From the outset, Eureka owned a 35 per cent controlling interest in the Group 1 William Reid and Doomben 10,000 winner. Spirit Of Boom was syndicated amongst breeders in a more traditional 40-share syndicate, ensuring the McAlpines would have the final say if any sale was the eventuate.

Sandbar
The early exploits of Sandbar's progeny have put family-owned Kooringal Stud in the spotlight. (Photo: Kooringal Stud)

“You never know that it’s going to turn out like it did, but you always hope it's going to happen, so you need to make sure you have the controlling interest if it is to eventuate,” McAlpine says. 

“If you get outvoted because you don't have a big enough interest in him then you're in trouble.”
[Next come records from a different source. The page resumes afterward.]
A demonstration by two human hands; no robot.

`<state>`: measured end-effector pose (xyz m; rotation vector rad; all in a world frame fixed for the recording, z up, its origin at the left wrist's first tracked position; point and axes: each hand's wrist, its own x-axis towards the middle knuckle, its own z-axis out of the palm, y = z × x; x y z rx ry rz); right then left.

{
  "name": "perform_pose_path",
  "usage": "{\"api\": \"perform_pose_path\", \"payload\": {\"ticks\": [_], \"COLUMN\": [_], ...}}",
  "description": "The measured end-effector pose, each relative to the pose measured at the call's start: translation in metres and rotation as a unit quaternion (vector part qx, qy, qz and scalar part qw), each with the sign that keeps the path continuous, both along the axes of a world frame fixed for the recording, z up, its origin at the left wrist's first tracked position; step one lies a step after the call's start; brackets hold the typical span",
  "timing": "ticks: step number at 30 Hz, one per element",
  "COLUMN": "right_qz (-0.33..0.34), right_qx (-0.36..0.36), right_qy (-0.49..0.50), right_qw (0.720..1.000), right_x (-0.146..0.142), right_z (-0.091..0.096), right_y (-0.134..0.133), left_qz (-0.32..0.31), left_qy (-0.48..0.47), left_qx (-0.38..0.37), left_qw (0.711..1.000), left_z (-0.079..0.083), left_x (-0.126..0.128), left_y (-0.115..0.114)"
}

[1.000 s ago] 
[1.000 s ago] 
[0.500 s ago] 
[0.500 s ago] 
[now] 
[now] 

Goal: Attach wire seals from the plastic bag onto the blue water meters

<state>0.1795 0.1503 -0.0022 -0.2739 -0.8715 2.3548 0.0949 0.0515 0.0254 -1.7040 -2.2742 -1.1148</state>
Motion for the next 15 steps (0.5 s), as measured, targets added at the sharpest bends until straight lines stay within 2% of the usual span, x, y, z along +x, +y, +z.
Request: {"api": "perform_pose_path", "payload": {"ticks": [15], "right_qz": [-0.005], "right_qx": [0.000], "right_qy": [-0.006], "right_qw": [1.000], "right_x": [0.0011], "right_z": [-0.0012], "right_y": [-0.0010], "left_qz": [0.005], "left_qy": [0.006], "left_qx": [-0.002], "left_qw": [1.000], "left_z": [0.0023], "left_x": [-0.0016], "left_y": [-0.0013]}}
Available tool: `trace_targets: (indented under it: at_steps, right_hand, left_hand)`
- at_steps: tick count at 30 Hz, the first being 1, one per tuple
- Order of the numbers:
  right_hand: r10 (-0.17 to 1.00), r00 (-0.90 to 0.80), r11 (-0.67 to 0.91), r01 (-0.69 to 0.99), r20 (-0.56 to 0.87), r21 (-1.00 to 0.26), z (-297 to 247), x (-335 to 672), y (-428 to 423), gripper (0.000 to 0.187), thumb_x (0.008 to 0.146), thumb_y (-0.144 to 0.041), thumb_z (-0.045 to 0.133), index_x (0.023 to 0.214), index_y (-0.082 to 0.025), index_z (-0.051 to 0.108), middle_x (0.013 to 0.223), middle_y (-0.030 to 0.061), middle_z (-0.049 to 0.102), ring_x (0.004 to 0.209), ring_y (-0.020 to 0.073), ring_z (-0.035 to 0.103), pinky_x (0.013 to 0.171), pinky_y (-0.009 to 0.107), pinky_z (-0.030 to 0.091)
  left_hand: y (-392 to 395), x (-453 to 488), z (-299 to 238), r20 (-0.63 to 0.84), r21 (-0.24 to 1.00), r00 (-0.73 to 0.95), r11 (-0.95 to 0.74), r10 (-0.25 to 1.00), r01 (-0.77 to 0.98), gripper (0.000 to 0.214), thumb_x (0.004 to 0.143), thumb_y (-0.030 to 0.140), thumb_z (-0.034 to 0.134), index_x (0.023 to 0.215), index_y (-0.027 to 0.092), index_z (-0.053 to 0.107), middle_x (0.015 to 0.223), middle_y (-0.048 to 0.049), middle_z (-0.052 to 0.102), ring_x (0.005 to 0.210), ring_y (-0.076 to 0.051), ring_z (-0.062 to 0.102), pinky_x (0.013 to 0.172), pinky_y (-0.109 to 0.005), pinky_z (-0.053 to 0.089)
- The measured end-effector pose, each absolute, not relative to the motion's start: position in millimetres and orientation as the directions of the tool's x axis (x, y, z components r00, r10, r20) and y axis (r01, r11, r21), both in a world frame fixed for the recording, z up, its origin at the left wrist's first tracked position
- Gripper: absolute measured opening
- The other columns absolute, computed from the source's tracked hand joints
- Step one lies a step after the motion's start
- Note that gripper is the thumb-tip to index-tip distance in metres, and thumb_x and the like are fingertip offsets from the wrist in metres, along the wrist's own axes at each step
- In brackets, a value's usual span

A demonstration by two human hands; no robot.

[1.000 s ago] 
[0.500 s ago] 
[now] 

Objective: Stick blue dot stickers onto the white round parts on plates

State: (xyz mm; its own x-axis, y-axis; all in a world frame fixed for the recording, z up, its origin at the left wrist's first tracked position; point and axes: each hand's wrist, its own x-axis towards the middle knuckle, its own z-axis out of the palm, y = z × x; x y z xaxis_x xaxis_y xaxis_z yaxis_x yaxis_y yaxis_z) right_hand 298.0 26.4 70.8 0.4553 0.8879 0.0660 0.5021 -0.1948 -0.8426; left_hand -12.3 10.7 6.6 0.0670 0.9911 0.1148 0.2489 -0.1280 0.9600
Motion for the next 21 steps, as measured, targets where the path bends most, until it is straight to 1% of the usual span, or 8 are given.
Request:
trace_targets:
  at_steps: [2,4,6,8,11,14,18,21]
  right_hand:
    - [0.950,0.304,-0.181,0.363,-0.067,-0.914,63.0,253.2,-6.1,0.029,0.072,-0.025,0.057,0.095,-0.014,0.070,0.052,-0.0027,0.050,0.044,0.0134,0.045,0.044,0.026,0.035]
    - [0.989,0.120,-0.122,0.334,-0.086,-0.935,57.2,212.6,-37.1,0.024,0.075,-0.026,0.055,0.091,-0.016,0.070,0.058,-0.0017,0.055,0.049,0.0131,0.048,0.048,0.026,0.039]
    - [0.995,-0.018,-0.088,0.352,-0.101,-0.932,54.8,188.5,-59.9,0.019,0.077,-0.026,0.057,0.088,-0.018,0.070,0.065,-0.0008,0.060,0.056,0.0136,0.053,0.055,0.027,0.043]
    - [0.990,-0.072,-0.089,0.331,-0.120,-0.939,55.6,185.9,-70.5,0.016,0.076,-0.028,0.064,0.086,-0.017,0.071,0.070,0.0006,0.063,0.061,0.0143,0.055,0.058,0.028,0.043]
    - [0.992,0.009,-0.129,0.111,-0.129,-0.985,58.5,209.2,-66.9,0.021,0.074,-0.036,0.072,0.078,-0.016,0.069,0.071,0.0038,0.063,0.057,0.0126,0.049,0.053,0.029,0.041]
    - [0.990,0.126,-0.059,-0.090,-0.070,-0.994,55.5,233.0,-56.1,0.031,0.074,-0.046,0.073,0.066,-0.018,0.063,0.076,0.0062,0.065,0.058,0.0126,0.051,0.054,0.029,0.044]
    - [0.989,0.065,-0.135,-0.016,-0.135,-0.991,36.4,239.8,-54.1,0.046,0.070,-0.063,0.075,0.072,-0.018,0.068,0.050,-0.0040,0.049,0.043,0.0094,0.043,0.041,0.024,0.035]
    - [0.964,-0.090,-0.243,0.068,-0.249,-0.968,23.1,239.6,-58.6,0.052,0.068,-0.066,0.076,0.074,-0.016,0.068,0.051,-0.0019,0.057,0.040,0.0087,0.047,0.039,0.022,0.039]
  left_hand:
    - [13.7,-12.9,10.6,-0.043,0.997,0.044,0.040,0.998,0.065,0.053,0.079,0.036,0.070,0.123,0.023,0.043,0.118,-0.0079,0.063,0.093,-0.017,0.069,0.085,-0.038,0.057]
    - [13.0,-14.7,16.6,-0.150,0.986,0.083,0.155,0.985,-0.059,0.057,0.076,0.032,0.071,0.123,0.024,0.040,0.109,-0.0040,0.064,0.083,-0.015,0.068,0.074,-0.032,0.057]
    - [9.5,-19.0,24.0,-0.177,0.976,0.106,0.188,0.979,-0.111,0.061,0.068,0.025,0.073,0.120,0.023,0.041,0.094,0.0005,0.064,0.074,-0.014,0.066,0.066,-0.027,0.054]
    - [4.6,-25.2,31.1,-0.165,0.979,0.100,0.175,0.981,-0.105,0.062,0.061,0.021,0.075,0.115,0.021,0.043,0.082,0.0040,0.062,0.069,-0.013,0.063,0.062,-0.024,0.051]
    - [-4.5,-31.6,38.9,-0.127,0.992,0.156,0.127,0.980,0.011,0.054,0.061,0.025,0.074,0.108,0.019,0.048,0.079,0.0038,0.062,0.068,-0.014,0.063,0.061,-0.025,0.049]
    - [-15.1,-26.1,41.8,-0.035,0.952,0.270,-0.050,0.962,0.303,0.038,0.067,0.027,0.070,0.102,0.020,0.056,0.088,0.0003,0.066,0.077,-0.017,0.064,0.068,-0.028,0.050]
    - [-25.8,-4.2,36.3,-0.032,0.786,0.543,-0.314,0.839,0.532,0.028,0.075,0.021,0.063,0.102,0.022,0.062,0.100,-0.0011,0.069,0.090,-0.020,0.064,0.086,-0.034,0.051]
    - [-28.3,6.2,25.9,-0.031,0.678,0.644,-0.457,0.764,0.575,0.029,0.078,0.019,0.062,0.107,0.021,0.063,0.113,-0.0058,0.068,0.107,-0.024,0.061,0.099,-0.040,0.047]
Kooringal effectively owns 100 per cent of Sandbar, with a small number of breeding right holders in the son of Snitzel, so the destiny in the stallion is solely in the hands of the Lamonts.

A service fee increase from his $8,800 is inevitable but how much Sandbar’s nomination goes up won’t be determined until closer to the start of the breeding season on September 1.

“I've had offers from people wanting to buy shares and things in him, but I don't want to complicate it if down the track we did want to sell him,” says Lamont, who will be running a charity event at Wagga’s Murrumbidgee Turf Club in conjunction with the region’s Country Championships heat when Shaggy attempts to seal his Golden Slipper ticket in the Skyline on Saturday.

“We'll just wait and see, but at this stage, Sandbar will be standing here at Kooringal again. 

“They (studs) can offer some crazy money sometimes, and that's the same with Dusty Bay. The phone's been running hot for him from Hong Kong (after Monday’s win). 

“I had five or six agents calling yesterday and the day before about him, and they've put in substantial offers, which we've been mulling over.

“But, at this stage, it's a bit of a split decision. There are so many smaller shareholders. It's not really worth it if you've only got five per cent to sell out when you'd just be pouring it into another horse, or several other horses, and they might not be any bloody good.”

McAlpine will feel a sense of solidarity with the Lamonts if Shaggy and other stock by Sandbar can reach the heights they appear they may be able to in the knowledge they have beaten the odds of standing a top stallion and, at the same time, been able to fend off the almost irresistible offers from the big end of town.

“Kooringal’s a family business and you buy the horses for the purpose of that one day they might be ‘the one’ and when they do come along you then get enticed to get rid of them,” McAlpine says. 

“But we would never have got the money out of Spirit Of Boom by selling him (compared to what) he’s made for everybody on this journey.”